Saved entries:
=-=-=-=-=

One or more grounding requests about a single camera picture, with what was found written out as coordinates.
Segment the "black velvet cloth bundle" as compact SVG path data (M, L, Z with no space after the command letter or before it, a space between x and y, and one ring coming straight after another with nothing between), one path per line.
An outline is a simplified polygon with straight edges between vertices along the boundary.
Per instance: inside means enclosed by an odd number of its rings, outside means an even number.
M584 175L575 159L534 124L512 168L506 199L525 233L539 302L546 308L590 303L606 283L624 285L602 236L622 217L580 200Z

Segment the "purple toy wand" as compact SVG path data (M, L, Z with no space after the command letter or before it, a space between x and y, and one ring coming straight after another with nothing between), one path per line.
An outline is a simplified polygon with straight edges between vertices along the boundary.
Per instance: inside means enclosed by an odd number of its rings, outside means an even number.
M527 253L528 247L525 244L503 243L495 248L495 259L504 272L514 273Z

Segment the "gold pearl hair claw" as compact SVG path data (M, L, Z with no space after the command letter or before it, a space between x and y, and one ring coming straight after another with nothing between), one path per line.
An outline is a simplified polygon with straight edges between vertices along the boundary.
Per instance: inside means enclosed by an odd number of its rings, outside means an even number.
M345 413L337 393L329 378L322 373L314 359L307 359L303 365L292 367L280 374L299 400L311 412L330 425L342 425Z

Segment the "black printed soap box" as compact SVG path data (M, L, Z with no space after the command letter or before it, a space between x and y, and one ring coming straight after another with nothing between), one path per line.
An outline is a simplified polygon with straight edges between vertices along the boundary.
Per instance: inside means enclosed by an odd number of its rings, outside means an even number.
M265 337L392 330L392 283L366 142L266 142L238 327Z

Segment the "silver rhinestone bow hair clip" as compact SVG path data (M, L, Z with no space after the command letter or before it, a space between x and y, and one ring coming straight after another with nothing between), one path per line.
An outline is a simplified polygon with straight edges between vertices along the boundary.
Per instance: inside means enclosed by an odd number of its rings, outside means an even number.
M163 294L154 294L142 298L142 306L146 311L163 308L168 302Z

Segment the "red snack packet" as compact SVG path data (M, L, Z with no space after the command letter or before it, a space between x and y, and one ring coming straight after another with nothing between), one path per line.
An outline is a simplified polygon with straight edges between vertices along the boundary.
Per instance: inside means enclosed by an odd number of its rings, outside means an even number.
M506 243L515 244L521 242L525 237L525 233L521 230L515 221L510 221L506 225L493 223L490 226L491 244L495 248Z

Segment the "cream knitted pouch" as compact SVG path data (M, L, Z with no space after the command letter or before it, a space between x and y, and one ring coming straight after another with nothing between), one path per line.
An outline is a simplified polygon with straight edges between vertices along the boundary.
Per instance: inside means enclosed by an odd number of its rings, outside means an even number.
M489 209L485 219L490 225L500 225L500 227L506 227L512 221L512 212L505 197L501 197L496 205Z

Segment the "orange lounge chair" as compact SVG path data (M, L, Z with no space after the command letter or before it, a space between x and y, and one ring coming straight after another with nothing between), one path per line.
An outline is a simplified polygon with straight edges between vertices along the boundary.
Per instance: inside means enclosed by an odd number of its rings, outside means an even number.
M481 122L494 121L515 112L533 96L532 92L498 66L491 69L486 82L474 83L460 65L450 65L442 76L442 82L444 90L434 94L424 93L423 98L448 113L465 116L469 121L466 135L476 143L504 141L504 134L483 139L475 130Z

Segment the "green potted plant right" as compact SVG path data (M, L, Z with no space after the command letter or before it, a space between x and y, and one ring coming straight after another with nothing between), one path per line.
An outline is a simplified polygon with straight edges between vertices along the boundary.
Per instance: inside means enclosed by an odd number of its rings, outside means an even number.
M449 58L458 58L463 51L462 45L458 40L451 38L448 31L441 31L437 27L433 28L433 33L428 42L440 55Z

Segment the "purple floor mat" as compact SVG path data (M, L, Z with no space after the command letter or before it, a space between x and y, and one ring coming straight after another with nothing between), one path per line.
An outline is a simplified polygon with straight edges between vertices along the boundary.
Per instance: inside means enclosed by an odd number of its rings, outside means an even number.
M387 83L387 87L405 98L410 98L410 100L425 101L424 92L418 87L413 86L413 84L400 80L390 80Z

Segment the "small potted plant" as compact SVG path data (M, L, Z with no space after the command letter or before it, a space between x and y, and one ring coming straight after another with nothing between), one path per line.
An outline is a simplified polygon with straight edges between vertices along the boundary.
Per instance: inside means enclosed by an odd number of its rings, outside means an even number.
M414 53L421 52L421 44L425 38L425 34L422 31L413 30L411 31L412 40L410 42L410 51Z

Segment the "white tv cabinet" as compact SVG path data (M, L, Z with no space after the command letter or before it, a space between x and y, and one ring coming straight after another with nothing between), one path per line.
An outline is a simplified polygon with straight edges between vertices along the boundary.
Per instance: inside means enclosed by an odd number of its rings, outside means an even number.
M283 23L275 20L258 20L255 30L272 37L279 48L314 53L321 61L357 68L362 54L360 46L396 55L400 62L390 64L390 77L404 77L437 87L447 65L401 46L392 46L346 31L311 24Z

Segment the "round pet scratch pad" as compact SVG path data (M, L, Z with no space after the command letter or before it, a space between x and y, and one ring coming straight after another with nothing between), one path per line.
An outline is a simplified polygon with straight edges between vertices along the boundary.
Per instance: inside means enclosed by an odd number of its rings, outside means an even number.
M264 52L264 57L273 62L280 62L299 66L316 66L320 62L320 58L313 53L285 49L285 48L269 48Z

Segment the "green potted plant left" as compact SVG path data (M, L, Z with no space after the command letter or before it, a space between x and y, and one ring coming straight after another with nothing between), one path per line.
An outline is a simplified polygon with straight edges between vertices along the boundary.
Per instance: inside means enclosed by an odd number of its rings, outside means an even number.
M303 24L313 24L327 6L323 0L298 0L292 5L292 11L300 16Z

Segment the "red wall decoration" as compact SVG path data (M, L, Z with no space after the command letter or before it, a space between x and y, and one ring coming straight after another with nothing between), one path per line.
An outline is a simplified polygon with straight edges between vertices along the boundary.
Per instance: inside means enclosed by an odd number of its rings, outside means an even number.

=-=-=-=-=

◆ TASK ◆
Each entry above is to be transcribed exactly as it was written.

◆ ANSWER FOR THE TASK ◆
One or more grounding requests about a single camera picture, with what was found written out as coordinates.
Segment the "black velvet cloth bundle" as compact SVG path data (M, L, Z with no space after the command letter or before it, a space between x and y, and one ring coming straight after another with nothing between), one path per line.
An outline is a simplified polygon with straight edges between vertices along the boundary.
Per instance: inside means enclosed by an odd number of its rings, outside means an even number.
M584 175L575 159L534 124L512 168L506 199L525 233L539 302L546 308L590 303L606 283L624 285L602 236L622 217L580 200Z

Segment the "purple toy wand" as compact SVG path data (M, L, Z with no space after the command letter or before it, a space between x and y, and one ring coming straight after another with nothing between), one path per line.
An outline is a simplified polygon with straight edges between vertices along the boundary.
Per instance: inside means enclosed by an odd number of its rings, outside means an even number.
M527 253L528 247L525 244L503 243L495 248L495 259L504 272L514 273Z

Segment the "gold pearl hair claw" as compact SVG path data (M, L, Z with no space after the command letter or before it, a space between x and y, and one ring coming straight after another with nothing between), one path per line.
An outline is a simplified polygon with straight edges between vertices along the boundary.
Per instance: inside means enclosed by an odd number of its rings, outside means an even number.
M345 413L337 393L329 378L322 373L314 359L307 359L303 365L292 367L280 374L299 400L311 412L330 425L342 425Z

Segment the "black printed soap box" as compact SVG path data (M, L, Z with no space after the command letter or before it, a space between x and y, and one ring coming straight after another with nothing between), one path per line.
An outline is a simplified polygon with straight edges between vertices along the boundary.
Per instance: inside means enclosed by an odd number of its rings, outside means an even number.
M265 337L392 330L392 283L366 142L266 142L238 327Z

Segment the "silver rhinestone bow hair clip" as compact SVG path data (M, L, Z with no space after the command letter or before it, a space between x and y, and one ring coming straight after another with nothing between), one path per line.
An outline is a simplified polygon with straight edges between vertices along the boundary.
Per instance: inside means enclosed by an odd number of its rings, outside means an even number.
M163 294L154 294L142 298L142 306L146 311L163 308L168 302Z

Segment the "red snack packet" as compact SVG path data (M, L, Z with no space after the command letter or before it, a space between x and y, and one ring coming straight after another with nothing between), one path per line.
An outline is a simplified polygon with straight edges between vertices along the boundary.
Per instance: inside means enclosed by an odd number of its rings, outside means an even number.
M506 243L515 244L521 242L525 237L525 233L521 230L515 221L510 221L506 225L493 223L490 226L491 244L495 248Z

Segment the "cream knitted pouch" as compact SVG path data (M, L, Z with no space after the command letter or before it, a space between x and y, and one ring coming straight after another with nothing between), one path per line.
An outline is a simplified polygon with straight edges between vertices along the boundary.
Per instance: inside means enclosed by an odd number of its rings, outside means an even number.
M489 209L485 219L490 225L500 225L500 227L506 227L512 221L512 212L505 197L501 197L496 205Z

Segment the "orange lounge chair" as compact SVG path data (M, L, Z with no space after the command letter or before it, a space between x and y, and one ring coming straight after another with nothing between), one path per line.
An outline is a simplified polygon with straight edges between vertices along the boundary.
Per instance: inside means enclosed by an odd number of its rings, outside means an even number.
M481 122L494 121L515 112L533 96L532 92L498 66L491 69L486 82L474 83L460 65L450 65L442 76L442 82L444 90L434 94L424 93L423 98L448 113L465 116L469 121L466 135L476 143L504 141L504 134L483 139L475 130Z

Segment the "green potted plant right" as compact SVG path data (M, L, Z with no space after the command letter or before it, a space between x and y, and one ring coming straight after another with nothing between), one path per line.
An outline is a simplified polygon with straight edges between vertices along the boundary.
Per instance: inside means enclosed by an odd number of its rings, outside means an even number.
M449 58L458 58L463 51L462 45L458 40L451 38L448 31L441 31L437 27L433 28L433 33L428 42L440 55Z

Segment the "purple floor mat" as compact SVG path data (M, L, Z with no space after the command letter or before it, a space between x and y, and one ring coming straight after another with nothing between), one path per line.
An outline is a simplified polygon with straight edges between vertices along the boundary.
Per instance: inside means enclosed by an odd number of its rings, outside means an even number.
M387 83L387 87L405 98L410 98L410 100L425 101L424 92L418 87L413 86L413 84L400 80L390 80Z

Segment the "small potted plant" as compact SVG path data (M, L, Z with no space after the command letter or before it, a space between x and y, and one ring coming straight after another with nothing between), one path per line.
An outline is a simplified polygon with straight edges between vertices along the boundary.
Per instance: inside means enclosed by an odd number of its rings, outside means an even number.
M414 53L421 52L421 44L425 38L425 34L422 31L413 30L411 31L412 40L410 42L410 51Z

Segment the "white tv cabinet" as compact SVG path data (M, L, Z with no space after the command letter or before it, a space between x and y, and one ring coming straight after another with nothing between), one path per line.
An outline is a simplified polygon with straight edges between vertices along the boundary.
Per instance: inside means enclosed by an odd number of its rings, outside means an even number.
M283 23L275 20L258 20L255 30L272 37L279 48L314 53L321 61L357 68L362 54L360 46L396 55L400 62L390 64L390 77L404 77L437 87L447 65L401 46L392 46L346 31L311 24Z

Segment the "round pet scratch pad" as compact SVG path data (M, L, Z with no space after the command letter or before it, a space between x and y, and one ring coming straight after another with nothing between), one path per line.
An outline is a simplified polygon with straight edges between vertices along the boundary.
Per instance: inside means enclosed by an odd number of its rings, outside means an even number.
M264 52L264 57L273 62L280 62L299 66L316 66L320 62L320 58L313 53L285 49L285 48L269 48Z

Segment the "green potted plant left" as compact SVG path data (M, L, Z with no space after the command letter or before it, a space between x and y, and one ring coming straight after another with nothing between), one path per line.
An outline is a simplified polygon with straight edges between vertices along the boundary.
Per instance: inside means enclosed by an odd number of its rings, outside means an even number.
M303 24L313 24L327 6L323 0L298 0L292 5L292 11L300 16Z

Segment the "red wall decoration" as compact SVG path data (M, L, Z with no space after the command letter or before it, a space between x and y, and one ring coming straight after another with nothing between), one path per line.
An outline is a simplified polygon with straight edges between vertices along the boundary.
Per instance: inside means enclosed by an odd number of its rings, outside means an even number.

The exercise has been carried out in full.